En outre, si le TPE est saisi par ordonnance de renvoi du juge d’instruction, il statue lors d’une audience unique (art. L.521-26 CJPM). Toutefois, par décision motivée, le TPE peut décider de statuer selon la procédure de mise à l’épreuve éducative. Sont alors prises en compte la personnalité du mineur et ses perspectives d’évolution (art. L.521-27 CJPM).
Indépendamment de ces hypothèses et toujours de manière exceptionnelle, le JE et le TPE peuvent également décider de statuer lors d’une audience unique. Pour ce faire, la juridiction de jugement doit rendre une décision motivée expliquant pourquoi elle se considère suffisamment informée sur la personnalité du mineur et n'estime pas nécessaire d'ouvrir une période de mise à l'épreuve éducative au vu des faits commis par le mineur et de sa personnalité (art. L.521-2 al. 1 CJPM).

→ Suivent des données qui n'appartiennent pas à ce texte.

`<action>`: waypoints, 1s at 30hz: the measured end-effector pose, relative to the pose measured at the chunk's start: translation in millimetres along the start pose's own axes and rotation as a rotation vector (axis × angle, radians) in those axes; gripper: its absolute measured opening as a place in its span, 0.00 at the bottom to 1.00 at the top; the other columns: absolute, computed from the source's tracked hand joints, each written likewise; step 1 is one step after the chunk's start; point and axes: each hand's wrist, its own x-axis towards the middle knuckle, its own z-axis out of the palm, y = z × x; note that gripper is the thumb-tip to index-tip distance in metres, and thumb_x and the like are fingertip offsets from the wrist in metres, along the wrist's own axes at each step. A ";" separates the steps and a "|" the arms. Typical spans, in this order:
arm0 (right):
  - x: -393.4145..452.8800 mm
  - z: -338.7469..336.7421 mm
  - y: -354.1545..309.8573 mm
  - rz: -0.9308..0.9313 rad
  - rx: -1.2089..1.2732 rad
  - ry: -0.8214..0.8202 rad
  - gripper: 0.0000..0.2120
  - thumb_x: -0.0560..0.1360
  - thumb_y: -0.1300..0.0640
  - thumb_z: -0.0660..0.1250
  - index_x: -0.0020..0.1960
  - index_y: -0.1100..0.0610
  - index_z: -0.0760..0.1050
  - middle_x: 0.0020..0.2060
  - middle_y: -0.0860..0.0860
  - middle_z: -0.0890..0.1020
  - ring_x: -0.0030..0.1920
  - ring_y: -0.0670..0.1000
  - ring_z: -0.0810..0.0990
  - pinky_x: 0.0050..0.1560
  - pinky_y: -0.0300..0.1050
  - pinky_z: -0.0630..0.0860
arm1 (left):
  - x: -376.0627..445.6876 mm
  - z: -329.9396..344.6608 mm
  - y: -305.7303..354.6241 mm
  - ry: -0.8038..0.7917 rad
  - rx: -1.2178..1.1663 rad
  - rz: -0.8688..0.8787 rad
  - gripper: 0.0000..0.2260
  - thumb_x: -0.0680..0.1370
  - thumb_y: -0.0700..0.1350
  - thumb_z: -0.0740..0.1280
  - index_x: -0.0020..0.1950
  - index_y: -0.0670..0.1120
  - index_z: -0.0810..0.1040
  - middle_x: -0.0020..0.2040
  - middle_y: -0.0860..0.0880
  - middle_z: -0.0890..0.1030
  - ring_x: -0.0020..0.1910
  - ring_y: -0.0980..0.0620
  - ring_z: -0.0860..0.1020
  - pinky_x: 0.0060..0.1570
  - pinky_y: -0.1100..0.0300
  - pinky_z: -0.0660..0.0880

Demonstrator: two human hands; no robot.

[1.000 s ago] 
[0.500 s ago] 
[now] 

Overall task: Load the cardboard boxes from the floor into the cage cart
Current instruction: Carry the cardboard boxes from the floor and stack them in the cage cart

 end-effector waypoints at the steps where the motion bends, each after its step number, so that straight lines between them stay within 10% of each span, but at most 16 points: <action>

De la publicité des audiences des juridictions de jugement spécialiséesConformément à l’article L.12-3 du CJPM, « la publicité des audiences des juridictions statuant à l'égard des mineurs est restreinte ». Devant le JE, l'affaire est instruite et jugée en chambre du conseil (art. L.513-1 CJPM).Devant le tribunal de police, le TPE et la cour d'assises des mineurs, la publicité est limitée. Seules certaines personnes (la victime, les témoins, les représentants légaux, etc.) sont admises à assister aux débats (art. L.513-2 al. 1 CJPM). Toutefois, le jugement ou l’arrêt est rendu en audience publique (art. L.513-2 al. 3 CJPM). Par exception, le prévenu (devant le tribunal de police ou le TPE) devenu majeur au jour de l’ouverture des débats, peut demander à ce que l’audience soit publique (art. L.513-3 al. 1 CJPM). La juridiction peut néanmoins ordonner le huis clos (art. 400 C.proc.pén.). Cette demande peut également être formulée par l’accusé (devant la cour d’assises des mineurs) devenu majeur ainsi que par le ministère public (art. L.513-3 al. 2 CJPM). Enfin, la publication de comptes rendus des débats est en principe interdite (art. L.513-4 al. 1 CJPM). Une telle publication est néanmoins possible lorsque l’audience est publique à condition que ni les nom(s) et prénom(s) du mineur ni ses initiales ne soient indiquées sans l’accord de l’intéressé (al. 2). La méconnaissance de ces dispositions est punie de 15 000 euros d’amende (al. 4). |
Juliette SUSSOT
[1] Pour la comparaison avec les majeurs : voir le focus sur la Cour d’assises [2] Sur la question de la capacité de discernement : voir le focus sur la responsabilité pénale des mineurs
[3] Sur la question de la présomption de non-discernement : voir le focus sur la responsabilité pénale des mineurs
[4] Les sanctions encourues par un mineur et pouvant être prononcées à son encontre sont envisagées dans un autre focus.